Allosteric conformational ensembles have unlimited capacity for integrating information

• Published in: eLife Vol. 10
• Main Authors: Biddle, John W, Martinez-Corral, Rosa, Wong, Felix, Gunawardena, Jeremy
• Format: Journal Article
• Language: English
• Published: England eLife Sciences Publications Ltd 09.06.2021; eLife Sciences Publications, Ltd
• Subjects: Allosteric properties; Allosteric Regulation - physiology; allostery; Animals; Binding sites; Biophysical Phenomena; conformational ensembles; Energy expenditure; Gene Expression Regulation; Gene regulation; Hemoglobin; higher-order coopeartivity; information integration; Integration; Ligands; linear framework; Machine Learning; Macromolecules; Models, Biological; Physics of Living Systems; Protein Binding - physiology; Protein Conformation; Structural Biology and Molecular Biophysics; higher-order coopeartivity; conformational ensembles; information integration; linear framework; structural biology; none; molecular biophysics; physics of living systems; allostery
• ISSN: 2050-084X; 2050-084X
• DOI: 10.7554/eLife.65498

Integration of binding information by macromolecular entities is fundamental to cellular functionality. Recent work has shown that such integration cannot be explained by pairwise cooperativities, in which binding is modulated by binding at another site.

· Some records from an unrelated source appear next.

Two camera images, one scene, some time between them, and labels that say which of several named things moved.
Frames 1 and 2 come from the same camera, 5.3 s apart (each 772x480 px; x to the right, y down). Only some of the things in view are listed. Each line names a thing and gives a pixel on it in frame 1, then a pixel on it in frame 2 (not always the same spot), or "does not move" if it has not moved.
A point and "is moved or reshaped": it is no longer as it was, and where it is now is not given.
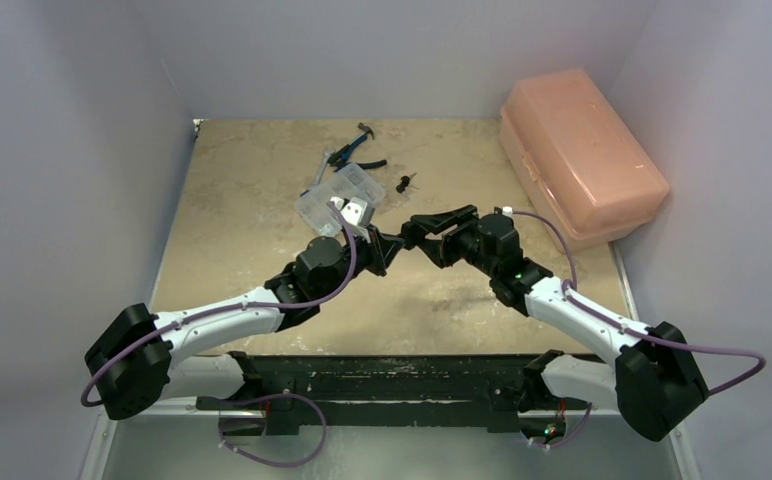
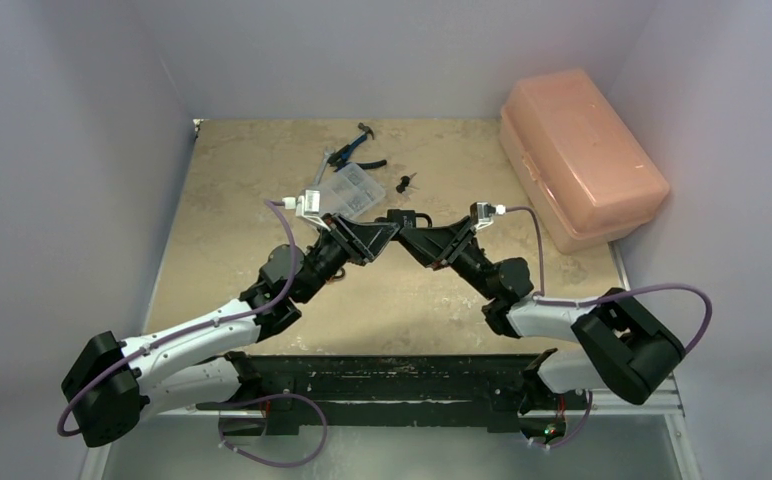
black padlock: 413,235 is moved or reshaped
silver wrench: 327,154 does not move
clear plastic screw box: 350,182 does not move
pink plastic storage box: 585,166 does not move

Higher-order cooperativities (HOCs), in which binding is collectively modulated by multiple other binding events, appear to be necessary but an appropriate mechanism has been lacking. We show here that HOCs arise through allostery, in which effective cooperativity emerges indirectly from an ensemble of dynamically interchanging conformations. Conformational ensembles play important roles in many cellular processes but their integrative capabilities remain poorly understood. We show that sufficiently complex ensembles can implement any form of information integration achievable without energy expenditure, including all patterns of HOCs. Our results provide a rigorous biophysical foundation for analysing the integration of binding information through allostery. We discuss the implications for eukaryotic gene regulation, where complex conformational dynamics accompanies widespread information integration.